[Entries taken from a collection]
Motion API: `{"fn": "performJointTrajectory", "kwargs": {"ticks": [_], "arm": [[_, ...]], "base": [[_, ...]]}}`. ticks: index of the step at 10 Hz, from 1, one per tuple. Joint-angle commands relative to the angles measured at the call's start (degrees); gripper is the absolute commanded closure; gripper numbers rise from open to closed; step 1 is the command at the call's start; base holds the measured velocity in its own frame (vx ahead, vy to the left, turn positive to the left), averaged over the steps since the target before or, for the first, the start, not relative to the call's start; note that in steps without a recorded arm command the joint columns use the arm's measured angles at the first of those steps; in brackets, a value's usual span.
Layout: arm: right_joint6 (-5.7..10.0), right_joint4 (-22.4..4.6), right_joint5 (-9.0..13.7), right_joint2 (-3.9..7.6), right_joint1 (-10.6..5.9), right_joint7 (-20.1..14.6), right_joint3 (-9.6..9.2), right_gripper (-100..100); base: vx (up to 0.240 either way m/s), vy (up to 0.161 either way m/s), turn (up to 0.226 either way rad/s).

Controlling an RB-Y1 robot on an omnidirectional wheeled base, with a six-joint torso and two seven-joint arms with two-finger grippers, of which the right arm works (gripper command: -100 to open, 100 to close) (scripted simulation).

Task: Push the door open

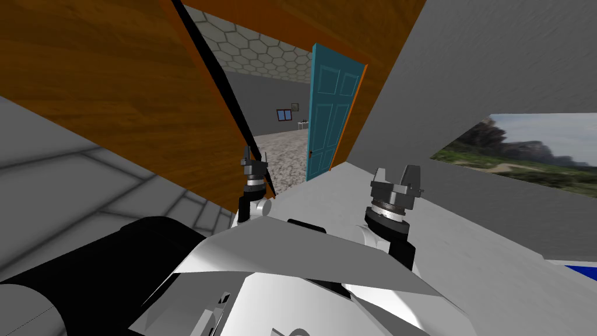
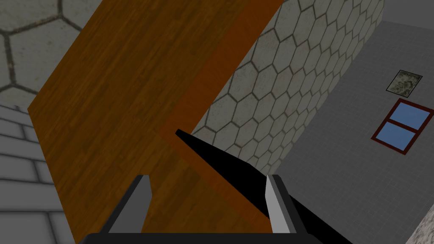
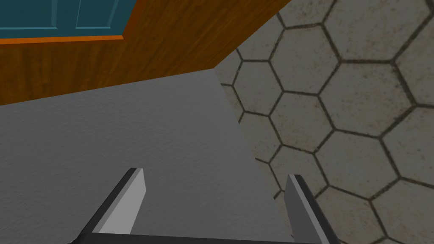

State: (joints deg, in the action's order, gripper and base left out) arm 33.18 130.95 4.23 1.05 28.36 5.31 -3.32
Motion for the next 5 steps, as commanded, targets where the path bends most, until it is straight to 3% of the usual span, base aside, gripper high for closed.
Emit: {"fn": "performJointTrajectory", "kwargs": {"ticks": [1, 5], "arm": [[0.31, -1.9, 0.1, 0.64, -0.84, -0.3, -1.38, -100], [1.04, -6.5, 0.2, 1.95, -2.86, -1.1, -4.70, -100]], "base": [[0.196, -0.052, -0.006], [0.207, 0.009, -0.049]]}}
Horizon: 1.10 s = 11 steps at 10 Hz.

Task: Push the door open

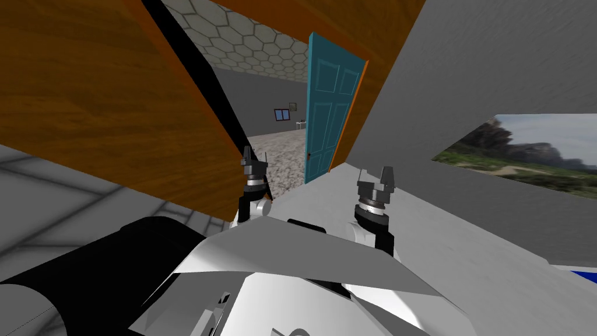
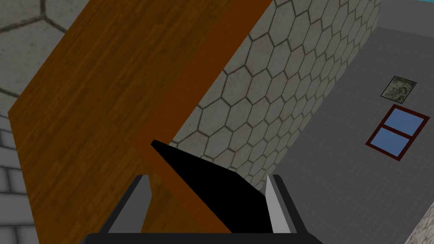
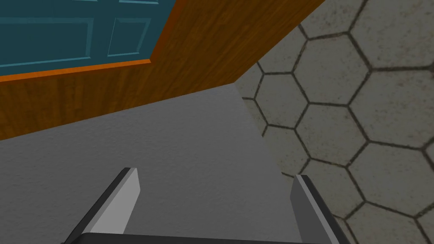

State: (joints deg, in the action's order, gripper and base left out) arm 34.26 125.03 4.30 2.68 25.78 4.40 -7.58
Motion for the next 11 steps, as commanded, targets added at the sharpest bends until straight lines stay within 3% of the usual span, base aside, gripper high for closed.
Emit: {"fn": "performJointTrajectory", "kwargs": {"ticks": [1, 11], "arm": [[0.16, -1.8, 0.1, 0.64, -0.82, -0.5, -1.33, -100], [2.35, -15.4, 0.5, 3.71, -6.85, -2.9, -11.25, -100]], "base": [[0.172, 0.010, -0.030], [0.162, -0.001, -0.042]]}}
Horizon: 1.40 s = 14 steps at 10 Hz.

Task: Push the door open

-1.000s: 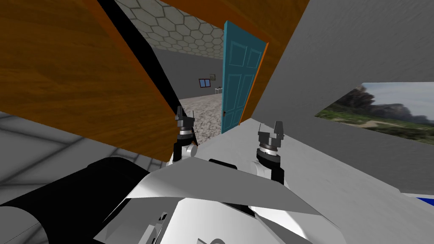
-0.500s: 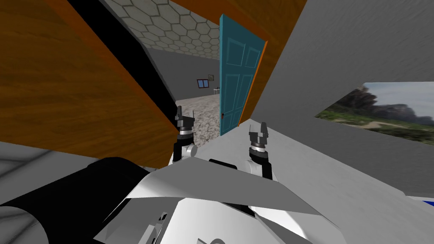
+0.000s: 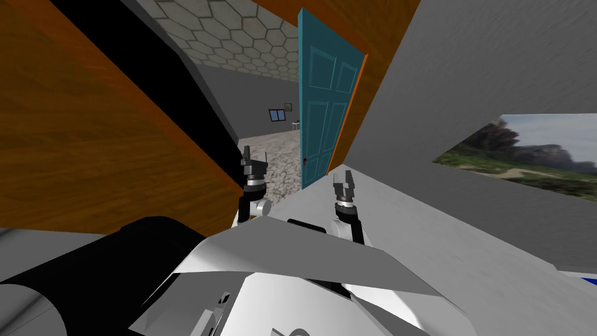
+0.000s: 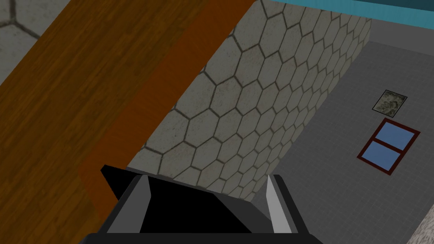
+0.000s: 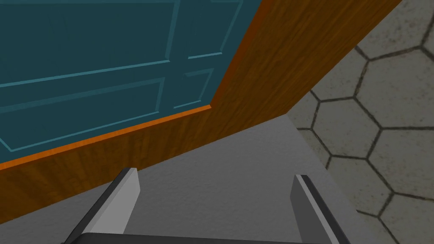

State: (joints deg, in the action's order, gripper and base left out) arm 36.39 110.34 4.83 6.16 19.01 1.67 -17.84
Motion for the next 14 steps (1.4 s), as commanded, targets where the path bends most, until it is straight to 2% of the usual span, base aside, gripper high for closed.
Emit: {"fn": "performJointTrajectory", "kwargs": {"ticks": [1, 14], "arm": [[0.38, -1.7, 0.0, 0.44, -0.52, -0.3, -1.70, -100], [2.56, -15.3, 0.3, 3.05, -6.52, -2.7, -11.57, -100]], "base": [[0.141, 0.001, -0.046], [0.101, 0.004, -0.032]]}}
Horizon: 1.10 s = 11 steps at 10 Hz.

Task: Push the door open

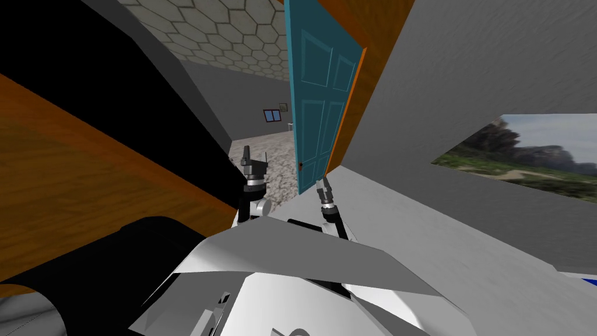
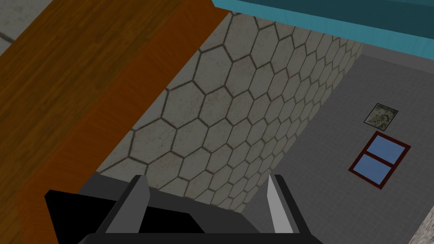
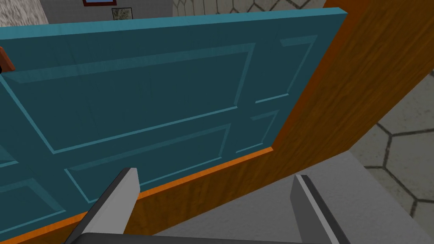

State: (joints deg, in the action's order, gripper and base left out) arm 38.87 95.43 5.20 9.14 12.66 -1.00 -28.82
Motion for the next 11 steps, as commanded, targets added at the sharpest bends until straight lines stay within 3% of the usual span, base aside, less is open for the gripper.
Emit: {"fn": "performJointTrajectory", "kwargs": {"ticks": [1, 10, 11], "arm": [[0.43, -2.6, 0.0, 0.47, -1.12, -0.4, -2.15, -100], [2.14, -13.2, 0.3, 2.35, -5.82, -2.3, -9.87, -100], [2.48, -15.3, 0.4, 2.72, -6.74, -2.7, -11.39, -100]], "base": [[0.151, 0.007, -0.061], [0.117, 0.010, -0.038], [0.123, 0.009, -0.059]]}}
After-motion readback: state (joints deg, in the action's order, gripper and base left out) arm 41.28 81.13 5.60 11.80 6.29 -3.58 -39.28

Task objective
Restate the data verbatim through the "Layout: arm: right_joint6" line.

Written solution
Motion API: `{"fn": "performJointTrajectory", "kwargs": {"ticks": [_], "arm": [[_, ...]], "base": [[_, ...]]}}`. ticks: index of the step at 10 Hz, from 1, one per tuple. Joint-angle commands relative to the angles measured at the call's start (degrees); gripper is the absolute commanded closure; gripper numbers rise from open to closed; step 1 is the command at the call's start; base holds the measured velocity in its own frame (vx ahead, vy to the left, turn positive to the left), averaged over the steps since the target before or, for the first, the start, not relative to the call's start; note that in steps without a recorded arm command the joint columns use the arm's measured angles at the first of those steps; in brackets, a value's usual span.
Layout: arm: right_joint6 (-5.7..10.0), right_joint4 (-22.4..4.6), right_joint5 (-9.0..13.7), right_joint2 (-3.9..7.6), right_joint1 (-10.6..5.9), right_joint7 (-20.1..14.6), right_joint3 (-9.6..9.2), right_gripper (-100..100); base: vx (up to 0.240 either way m/s), vy (up to 0.161 either way m/s), turn (up to 0.226 either way rad/s).

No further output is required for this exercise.